_Activity_:
Wherever the word "forearm" appears in a line of the records, copy that line.
◇ ◇ ◇
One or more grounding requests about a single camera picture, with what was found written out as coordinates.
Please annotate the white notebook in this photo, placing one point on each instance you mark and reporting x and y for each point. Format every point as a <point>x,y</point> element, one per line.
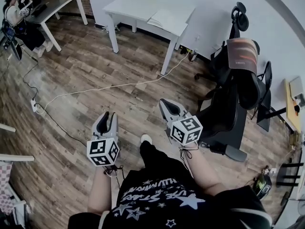
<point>166,18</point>

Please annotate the grey laptop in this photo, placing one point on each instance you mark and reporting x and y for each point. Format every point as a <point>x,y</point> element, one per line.
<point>296,87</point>

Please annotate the black printed t-shirt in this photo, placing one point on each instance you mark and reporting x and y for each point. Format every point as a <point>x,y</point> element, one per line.
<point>181,204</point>

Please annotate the pink checkered cloth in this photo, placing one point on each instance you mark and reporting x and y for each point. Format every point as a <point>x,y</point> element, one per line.
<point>5,187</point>

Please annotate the white power adapter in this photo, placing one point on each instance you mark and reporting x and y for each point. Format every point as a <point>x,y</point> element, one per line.
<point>194,55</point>

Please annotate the black slatted stand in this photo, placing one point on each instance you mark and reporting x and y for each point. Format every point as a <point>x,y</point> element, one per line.
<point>288,173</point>

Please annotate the white table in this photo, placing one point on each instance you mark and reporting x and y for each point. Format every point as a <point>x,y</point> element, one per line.
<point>133,7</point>

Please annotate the person's left forearm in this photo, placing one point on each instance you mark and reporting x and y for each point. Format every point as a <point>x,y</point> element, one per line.
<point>100,192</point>

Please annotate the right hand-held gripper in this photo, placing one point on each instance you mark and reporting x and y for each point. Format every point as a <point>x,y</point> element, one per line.
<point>187,130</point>

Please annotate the black trouser leg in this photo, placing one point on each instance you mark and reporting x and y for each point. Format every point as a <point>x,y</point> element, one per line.
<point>155,159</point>

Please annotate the white power strip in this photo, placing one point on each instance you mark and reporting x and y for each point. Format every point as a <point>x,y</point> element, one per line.
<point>33,104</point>

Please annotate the black bag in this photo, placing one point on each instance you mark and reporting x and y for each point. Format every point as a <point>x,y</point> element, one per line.
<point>263,186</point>

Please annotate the yellow table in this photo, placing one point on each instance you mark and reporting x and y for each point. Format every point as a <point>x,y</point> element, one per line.
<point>289,113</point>

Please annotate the white shoe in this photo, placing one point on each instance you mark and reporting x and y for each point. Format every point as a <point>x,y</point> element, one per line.
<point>145,138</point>

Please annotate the black folding chair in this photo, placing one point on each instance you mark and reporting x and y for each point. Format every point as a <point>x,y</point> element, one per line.
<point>267,96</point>

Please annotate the grey desk with white legs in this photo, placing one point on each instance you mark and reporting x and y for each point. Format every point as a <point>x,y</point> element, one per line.
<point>58,5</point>

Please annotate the person's right forearm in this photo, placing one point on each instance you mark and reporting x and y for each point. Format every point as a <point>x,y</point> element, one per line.
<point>205,173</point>

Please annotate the orange striped brown cloth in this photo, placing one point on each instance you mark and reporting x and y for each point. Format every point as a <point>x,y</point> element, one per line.
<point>241,54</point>

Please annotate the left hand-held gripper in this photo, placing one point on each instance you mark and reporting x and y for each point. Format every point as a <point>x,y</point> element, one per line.
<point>102,151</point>

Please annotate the black office chair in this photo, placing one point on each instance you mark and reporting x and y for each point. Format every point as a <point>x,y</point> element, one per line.
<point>228,104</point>

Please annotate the white bar rack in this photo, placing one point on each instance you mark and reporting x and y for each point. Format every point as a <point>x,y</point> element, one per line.
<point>14,157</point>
◇ ◇ ◇
_Result of the exercise_:
Please annotate the person's left forearm in this photo, placing one point on each instance you mark and reporting x and y for each point. Format every point as a <point>x,y</point> element, one per line.
Please annotate the person's right forearm in this photo, placing one point on each instance you mark and reporting x and y for each point. Format every point as a <point>x,y</point> element, one per line.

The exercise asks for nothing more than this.